For their part, the Shiites, poised for their first real taste of political power, are eager to reach out to Iraqi Kurds, Sunnis, Christians and Turkmen as a means to stave off the threat of the country sliding into civil war.

The Shiites need the Kurds' 77 seats in parliament to muster the two-thirds majority required in the legislative body to elect a presidency council which in turn nominates the prime minister.

The plodding negotiations, six weeks after milestone national elections, have triggered a wave of criticism from Shiite religious leaders who have demanded the government be put in place to tackle the resistance behind daily attacks.

Outgoing president Ghazi al-Yawar said Monday he has formed a committee of leading Sunni Muslim figures, including elder statesman Adnan Pachachi and Tareq al-Hashemi, secretary general of the Islamic Party, to negotiate for posts in the government.

Sunnis garnered a paltry 15-20 seats in the parliament due to a boycott by large segments of the community of the January 30 elections out of antipathy for Iraq's post-Saddam order.

Even as Kurds and Shiites attempted to woo the Sunni bloc, a US official warned the problem with the embittered minority was that they were speaking with many voices, without a single bloc to represent them.

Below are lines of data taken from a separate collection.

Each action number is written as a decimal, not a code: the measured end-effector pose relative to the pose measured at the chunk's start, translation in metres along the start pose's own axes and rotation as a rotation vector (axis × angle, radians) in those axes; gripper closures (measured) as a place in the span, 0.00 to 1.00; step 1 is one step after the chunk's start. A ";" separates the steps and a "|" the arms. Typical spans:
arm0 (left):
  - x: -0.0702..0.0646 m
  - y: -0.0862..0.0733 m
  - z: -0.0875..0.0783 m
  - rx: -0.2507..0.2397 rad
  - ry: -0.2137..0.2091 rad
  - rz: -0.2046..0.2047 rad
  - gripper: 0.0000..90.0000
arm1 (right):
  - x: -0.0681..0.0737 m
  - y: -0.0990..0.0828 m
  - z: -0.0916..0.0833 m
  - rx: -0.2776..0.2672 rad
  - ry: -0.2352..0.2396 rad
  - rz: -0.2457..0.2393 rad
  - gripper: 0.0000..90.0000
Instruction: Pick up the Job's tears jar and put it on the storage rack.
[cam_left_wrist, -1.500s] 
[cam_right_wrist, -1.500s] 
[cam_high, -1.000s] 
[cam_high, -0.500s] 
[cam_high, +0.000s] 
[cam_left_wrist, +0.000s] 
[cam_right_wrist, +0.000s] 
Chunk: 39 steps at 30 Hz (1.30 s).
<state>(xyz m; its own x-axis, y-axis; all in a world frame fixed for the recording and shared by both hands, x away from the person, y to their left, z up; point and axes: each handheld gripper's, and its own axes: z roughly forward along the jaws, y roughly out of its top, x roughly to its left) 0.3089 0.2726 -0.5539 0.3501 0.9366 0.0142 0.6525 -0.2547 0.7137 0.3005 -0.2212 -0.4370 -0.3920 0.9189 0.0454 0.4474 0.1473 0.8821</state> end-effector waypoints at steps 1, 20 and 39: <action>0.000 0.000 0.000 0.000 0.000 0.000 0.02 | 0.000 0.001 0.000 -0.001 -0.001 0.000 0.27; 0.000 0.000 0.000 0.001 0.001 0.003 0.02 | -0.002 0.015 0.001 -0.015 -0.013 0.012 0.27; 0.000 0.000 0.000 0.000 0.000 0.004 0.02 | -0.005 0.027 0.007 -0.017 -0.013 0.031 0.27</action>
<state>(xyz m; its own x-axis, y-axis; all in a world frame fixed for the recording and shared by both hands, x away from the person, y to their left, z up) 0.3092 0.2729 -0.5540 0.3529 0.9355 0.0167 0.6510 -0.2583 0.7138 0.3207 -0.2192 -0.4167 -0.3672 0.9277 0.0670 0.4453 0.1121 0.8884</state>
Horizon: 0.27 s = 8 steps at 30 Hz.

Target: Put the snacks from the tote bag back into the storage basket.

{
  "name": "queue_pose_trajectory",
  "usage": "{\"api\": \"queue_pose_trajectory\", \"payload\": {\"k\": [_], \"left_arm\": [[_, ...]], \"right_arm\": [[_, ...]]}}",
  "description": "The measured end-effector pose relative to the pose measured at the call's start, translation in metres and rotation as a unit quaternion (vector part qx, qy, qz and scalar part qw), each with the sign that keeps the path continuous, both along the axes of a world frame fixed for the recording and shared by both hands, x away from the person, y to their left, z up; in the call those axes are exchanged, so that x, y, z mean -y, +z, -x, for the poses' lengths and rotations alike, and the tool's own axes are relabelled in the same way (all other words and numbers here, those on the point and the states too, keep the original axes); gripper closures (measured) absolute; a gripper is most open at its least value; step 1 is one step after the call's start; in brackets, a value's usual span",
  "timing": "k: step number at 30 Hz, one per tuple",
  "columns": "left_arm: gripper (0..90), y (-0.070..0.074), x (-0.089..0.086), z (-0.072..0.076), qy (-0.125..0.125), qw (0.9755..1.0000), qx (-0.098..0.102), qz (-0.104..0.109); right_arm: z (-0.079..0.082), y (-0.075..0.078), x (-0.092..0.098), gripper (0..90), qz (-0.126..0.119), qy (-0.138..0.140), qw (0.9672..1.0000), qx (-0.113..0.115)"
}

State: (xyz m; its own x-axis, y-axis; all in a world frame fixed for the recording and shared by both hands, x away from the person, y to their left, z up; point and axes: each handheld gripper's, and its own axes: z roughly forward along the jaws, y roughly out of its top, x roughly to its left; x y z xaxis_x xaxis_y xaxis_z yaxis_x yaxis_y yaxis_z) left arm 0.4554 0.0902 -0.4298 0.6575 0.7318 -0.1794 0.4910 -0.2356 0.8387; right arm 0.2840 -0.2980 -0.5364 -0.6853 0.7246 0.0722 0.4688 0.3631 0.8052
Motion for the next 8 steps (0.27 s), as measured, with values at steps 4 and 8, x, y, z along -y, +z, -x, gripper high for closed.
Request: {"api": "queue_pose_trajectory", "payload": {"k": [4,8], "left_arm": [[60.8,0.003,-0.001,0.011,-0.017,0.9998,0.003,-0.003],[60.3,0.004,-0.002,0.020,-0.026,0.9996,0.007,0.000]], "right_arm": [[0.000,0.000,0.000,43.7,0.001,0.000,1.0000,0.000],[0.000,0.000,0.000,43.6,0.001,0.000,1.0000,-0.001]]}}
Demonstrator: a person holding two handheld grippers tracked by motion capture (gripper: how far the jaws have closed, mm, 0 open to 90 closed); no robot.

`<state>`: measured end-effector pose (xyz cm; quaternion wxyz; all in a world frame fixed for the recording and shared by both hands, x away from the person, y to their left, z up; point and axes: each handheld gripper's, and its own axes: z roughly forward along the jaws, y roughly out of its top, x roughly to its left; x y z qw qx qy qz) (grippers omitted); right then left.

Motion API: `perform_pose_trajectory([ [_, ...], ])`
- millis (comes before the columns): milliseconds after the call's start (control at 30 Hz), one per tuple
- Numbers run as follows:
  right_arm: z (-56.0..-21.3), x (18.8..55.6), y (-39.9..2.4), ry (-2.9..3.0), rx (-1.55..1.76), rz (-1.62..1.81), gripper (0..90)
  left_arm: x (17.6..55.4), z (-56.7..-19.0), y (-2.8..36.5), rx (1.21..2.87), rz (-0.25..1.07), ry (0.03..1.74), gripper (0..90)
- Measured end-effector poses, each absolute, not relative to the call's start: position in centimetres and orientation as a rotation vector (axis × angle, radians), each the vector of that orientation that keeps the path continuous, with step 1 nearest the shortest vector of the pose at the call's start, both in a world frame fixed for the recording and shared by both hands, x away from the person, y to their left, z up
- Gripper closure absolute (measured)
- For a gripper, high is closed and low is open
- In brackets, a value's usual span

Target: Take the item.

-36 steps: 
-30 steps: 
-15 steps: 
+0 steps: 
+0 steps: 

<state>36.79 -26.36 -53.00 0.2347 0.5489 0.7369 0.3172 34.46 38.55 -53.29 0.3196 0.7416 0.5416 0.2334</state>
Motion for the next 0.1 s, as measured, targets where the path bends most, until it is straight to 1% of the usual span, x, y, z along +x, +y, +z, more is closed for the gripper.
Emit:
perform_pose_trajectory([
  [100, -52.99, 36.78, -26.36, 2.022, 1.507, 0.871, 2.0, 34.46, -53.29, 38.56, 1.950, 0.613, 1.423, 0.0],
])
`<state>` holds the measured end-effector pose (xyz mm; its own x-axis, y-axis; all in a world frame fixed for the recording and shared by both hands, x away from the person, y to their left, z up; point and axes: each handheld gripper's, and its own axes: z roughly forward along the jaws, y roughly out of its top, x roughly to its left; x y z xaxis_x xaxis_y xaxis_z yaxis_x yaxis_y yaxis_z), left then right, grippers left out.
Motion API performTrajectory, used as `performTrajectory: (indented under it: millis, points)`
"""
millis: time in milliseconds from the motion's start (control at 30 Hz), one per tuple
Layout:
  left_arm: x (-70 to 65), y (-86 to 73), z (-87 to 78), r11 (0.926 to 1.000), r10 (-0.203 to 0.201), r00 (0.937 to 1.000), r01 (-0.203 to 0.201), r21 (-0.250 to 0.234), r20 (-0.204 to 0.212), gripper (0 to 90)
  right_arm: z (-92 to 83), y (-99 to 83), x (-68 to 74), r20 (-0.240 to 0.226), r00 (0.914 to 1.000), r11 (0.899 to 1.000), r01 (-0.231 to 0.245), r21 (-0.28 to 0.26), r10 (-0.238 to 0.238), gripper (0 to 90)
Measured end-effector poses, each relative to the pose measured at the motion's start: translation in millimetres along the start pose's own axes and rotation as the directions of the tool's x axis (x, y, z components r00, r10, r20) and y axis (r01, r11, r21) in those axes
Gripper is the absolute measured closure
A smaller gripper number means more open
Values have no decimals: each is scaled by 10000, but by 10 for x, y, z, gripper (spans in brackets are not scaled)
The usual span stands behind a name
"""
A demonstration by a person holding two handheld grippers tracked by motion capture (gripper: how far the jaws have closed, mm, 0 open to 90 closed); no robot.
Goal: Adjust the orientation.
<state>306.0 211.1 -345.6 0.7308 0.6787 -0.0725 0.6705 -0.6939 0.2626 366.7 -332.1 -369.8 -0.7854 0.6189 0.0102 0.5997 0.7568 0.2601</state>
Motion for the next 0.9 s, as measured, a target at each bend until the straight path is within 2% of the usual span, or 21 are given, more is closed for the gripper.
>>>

Insurgents, made up of different elements of Iraq's Sunni minority, alienated by the rise of Shiites and Kurds, carried out a fresh wave of attacks Monday.

An Iraqi cameraman, Husam Hilal Sarsam, working for a Kurdish-language television station was gunned down in the northern city of Mosul, hospital sources said.

A pair of Iraqi farmers were killed and two others wounded when a car bomb targeting a US military convoy exploded in Rashid, 25 kilometres (15 miles) south of Baghdad, police said.

In the north, a truck driver in a Turkish convoy escorted by US troops was killed when his vehicle hit a roadside bomb near the village of Al-Hajaj around the refinery town of Baiji, 220 kilometres (140 miles) from Baghdad, Iraqi police said.

And in Baghdad, a bomb attack on the car of the director general of the Iraqi health ministry wounded four of his bodyguards Monday morning in eastern Baghdad, a medical source said.

In Mahmudiyah to the south, a local hospital received three bodies and a wounded man who later also died. The men were attacked by gunmen while travelling on a road near Mahmudiyah, a hospital official said.

Meanwhile, Tareq Aziz, one of Saddam Hussein's jailed right-hand men who is being investigated for crimes against humanity, issued a handwritten plea asking the international community to ensure he receives a fair trial, his son told AFP.

Aziz, former Iraqi deputy prime minister and the international face of Iraq under Saddam's regime, surrendered in April 2003 shortly after Baghdad fell to the Americans.

Relatives of a Sudanese national kidnapped in Iraq last week, Mohammad Harun Hammad, appealed Monday to his captors to release him, Sudanese media said.

"I appeal to the captors to set free my brother Mohammad, the breadwinner of his family, who has no political leanings," one of his brothers was quoted as saying.